También podríamos considerar como "verdes" aquellas obras que han hecho una defensa de la Naturaleza por defecto; esto es: mostrando los inconvenientes de no respetarla. En ese camino ocuparían un lugar de excepción El Mundo Sumergido (1962) de J.G. Ballard, que describe la inundación de la tierra tras el calentamiento global y el deshielo de los casquetes polares, o la excepcional, compleja y muy imitada obra de ciencia-ficción Dune (1965), de Frank Herbert, que se va al año 20.000 para situarnos en un mundo, el de Arrakis, totalmente desértico, en el que toda la tecnología se dedica a la recuperación del agua, convertida en el petróleo del futuro. Quizá no tengamos que esperar tanto.

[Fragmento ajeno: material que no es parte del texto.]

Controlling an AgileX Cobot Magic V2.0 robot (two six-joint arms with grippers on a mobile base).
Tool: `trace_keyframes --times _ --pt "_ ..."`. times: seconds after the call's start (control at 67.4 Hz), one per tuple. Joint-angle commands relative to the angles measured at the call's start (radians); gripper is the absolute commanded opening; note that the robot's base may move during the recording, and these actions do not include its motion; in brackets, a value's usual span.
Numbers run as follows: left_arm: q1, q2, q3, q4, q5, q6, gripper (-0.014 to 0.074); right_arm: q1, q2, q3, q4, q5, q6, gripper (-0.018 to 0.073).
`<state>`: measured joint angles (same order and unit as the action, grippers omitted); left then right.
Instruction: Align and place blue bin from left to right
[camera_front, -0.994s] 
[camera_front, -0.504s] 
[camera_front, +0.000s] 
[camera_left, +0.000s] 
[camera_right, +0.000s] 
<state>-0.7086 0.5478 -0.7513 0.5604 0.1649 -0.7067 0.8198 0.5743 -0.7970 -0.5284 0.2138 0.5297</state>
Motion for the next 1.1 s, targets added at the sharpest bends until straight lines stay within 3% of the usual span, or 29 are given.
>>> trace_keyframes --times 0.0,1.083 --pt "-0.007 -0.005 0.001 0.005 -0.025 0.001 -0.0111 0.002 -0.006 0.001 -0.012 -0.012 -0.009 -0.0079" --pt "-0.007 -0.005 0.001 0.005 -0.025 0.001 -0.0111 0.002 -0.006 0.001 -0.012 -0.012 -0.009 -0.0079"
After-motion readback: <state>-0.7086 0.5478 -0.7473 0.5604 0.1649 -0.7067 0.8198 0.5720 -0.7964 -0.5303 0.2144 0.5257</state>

En español, y salvando las aportaciones de nuestros ascetas Fray Luis de León y Fray Luis de Granada (que escribió un muy prescindible "Canto a la Naturaleza"), ha sido también en la otra orilla donde se han hecho las aportaciones más notables. Libros como Huasipungo, de Jorge Icaza, o la extraordinaria novela El Tungsteno, del poeta peruano César Vallejo, planteaban con pericia cómo la destrucción de la recursos naturales envilecía a los seres humanos hasta cosificarlos en una desnaturalizada sociedad de consumo. El tema ha seguido vivo en aquellos lares y no son pocos los cantautores, de Violeta Parra a Mercedes Sosa, pasando por Silvio Rodríguez, que han puesto su lira al servicio de la Madre Tierra, porque aún estamos a tiempo de salvarla, o si no, al menos de que nos perdone.